Go to this directory:
C:\Program Files\Exchsrvr\Mailroot\vs
the object is to stop the queue objects (all your in-process mail) from going out. They are probably mostly spam.
use the command prompt--the gui may take a long time because it has to read the entire queue before it will list. Make a directory, name it something like queueold.
copy queue\*.* to queold. Double check that this worked.
Then delete queue\*.*
Now, start the services again, using the reverse order : start the system attendant (and whatever wants to start automatically) and then all the other services that say Microsoft Exchange. (I like to sort by the startup type--all the Exchange services will be listed in a row and all should be started from the top down).

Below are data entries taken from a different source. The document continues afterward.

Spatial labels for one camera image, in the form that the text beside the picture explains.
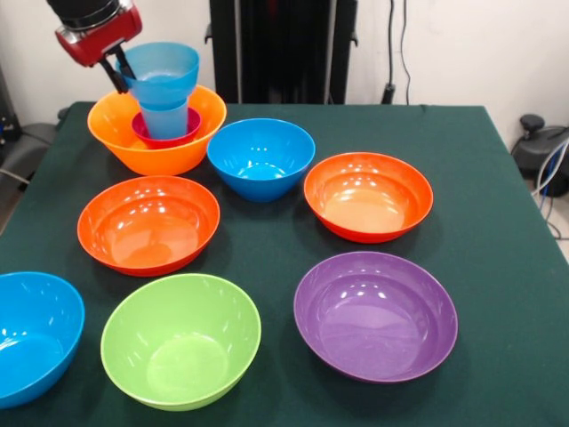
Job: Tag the low blue ridged bowl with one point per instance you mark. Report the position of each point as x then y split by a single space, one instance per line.
164 89

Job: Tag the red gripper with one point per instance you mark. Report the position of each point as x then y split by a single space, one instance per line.
102 37

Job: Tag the medium blue bowl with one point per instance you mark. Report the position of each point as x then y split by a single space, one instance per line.
261 153

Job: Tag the blue cup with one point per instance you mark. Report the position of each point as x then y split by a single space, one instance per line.
164 122

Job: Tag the red-orange bowl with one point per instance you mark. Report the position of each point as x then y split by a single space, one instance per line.
369 195
151 222

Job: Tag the green bowl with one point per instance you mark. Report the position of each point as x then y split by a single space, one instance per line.
180 342

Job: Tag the purple bowl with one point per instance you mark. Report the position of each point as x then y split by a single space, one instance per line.
375 320

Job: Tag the large orange bowl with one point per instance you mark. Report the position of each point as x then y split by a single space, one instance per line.
111 129

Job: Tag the dark green table cloth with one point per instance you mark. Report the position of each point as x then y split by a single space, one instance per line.
400 129

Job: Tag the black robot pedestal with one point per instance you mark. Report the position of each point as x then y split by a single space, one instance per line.
284 53

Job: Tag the small pink bowl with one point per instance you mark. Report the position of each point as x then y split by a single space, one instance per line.
193 126

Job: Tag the large blue bowl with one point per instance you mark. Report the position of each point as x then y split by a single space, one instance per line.
35 338

If the queue fills up again, you have to start over. You haven't found the offending machine yet.
Several things can cause this, all nefarious. Look for some workstation that has IIS running on it first. Make sure your SMTP server in Exchange is set correctly. And then do it again.
The objects in the queue directory can be copied back into the queue if they are legit. Delete the other ones.

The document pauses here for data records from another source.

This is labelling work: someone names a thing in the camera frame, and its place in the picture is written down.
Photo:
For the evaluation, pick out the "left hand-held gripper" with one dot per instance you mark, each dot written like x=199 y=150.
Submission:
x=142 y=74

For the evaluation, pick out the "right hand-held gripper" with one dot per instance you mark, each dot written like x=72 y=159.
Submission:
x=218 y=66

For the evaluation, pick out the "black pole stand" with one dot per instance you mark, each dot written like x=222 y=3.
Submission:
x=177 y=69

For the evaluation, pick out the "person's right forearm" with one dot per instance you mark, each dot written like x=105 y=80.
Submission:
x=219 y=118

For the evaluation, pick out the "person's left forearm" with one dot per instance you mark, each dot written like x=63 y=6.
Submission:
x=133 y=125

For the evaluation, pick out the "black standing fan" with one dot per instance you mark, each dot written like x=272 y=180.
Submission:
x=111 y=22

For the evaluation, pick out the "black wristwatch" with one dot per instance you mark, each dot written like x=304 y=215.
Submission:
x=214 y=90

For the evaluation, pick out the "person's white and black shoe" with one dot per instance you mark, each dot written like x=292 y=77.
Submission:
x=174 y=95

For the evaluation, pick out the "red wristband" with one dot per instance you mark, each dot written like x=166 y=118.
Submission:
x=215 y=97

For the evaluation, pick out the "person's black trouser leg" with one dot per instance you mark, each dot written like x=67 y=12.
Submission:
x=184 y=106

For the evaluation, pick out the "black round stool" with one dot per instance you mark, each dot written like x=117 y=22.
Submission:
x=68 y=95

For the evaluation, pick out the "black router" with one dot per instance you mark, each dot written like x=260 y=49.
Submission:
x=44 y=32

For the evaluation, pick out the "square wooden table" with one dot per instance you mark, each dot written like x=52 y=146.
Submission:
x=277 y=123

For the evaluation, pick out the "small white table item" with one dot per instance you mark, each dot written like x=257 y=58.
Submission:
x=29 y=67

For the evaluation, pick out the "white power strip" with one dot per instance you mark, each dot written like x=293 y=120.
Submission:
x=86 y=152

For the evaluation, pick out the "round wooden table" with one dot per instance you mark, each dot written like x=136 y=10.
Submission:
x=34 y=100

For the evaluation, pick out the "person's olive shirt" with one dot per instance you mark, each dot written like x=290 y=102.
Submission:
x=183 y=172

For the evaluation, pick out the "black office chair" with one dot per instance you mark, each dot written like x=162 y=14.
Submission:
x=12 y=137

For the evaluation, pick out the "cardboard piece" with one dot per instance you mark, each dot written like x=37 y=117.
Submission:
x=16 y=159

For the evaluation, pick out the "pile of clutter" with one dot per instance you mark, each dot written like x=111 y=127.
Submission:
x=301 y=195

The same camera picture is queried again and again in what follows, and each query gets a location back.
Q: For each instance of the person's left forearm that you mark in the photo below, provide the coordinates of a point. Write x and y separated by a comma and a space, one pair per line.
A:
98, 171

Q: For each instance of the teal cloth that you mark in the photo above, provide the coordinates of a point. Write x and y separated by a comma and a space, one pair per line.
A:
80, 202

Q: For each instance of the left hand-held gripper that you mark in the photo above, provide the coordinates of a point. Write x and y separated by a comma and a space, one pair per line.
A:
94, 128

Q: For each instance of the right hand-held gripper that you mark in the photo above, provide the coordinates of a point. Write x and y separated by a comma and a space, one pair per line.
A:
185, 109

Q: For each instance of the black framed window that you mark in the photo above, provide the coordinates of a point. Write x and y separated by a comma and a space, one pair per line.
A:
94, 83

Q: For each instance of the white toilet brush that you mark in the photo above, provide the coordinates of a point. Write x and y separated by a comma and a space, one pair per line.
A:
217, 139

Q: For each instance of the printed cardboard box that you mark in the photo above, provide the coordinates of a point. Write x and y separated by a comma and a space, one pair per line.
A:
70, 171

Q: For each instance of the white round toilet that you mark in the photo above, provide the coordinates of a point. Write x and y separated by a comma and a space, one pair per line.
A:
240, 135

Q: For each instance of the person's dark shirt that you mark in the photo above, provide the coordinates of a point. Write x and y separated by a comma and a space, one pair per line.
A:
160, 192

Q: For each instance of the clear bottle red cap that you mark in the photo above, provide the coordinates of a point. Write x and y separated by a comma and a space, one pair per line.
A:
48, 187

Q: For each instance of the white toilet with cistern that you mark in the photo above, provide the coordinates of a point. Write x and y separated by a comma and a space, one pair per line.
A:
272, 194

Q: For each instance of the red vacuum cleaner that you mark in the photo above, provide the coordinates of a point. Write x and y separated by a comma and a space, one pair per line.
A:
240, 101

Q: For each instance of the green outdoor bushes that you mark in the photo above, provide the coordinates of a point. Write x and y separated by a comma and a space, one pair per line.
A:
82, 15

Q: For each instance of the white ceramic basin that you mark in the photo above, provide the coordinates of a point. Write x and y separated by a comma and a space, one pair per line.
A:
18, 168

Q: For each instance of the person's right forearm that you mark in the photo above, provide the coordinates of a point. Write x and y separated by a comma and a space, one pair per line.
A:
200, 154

You may not be receiving mail because the BadMail directory is so full that you are out of room on drive C:.
Also, the First Storage Group mail and public stores should be running, right click and click mount store.
But I suggest fixing the SMTP and move the queue files first.
thanks for the points, did the hotfixes solve your issue?
http://support.microsoft.com/kb/830829
http://technet.microsoft.com/en-us/library/aa996193.aspx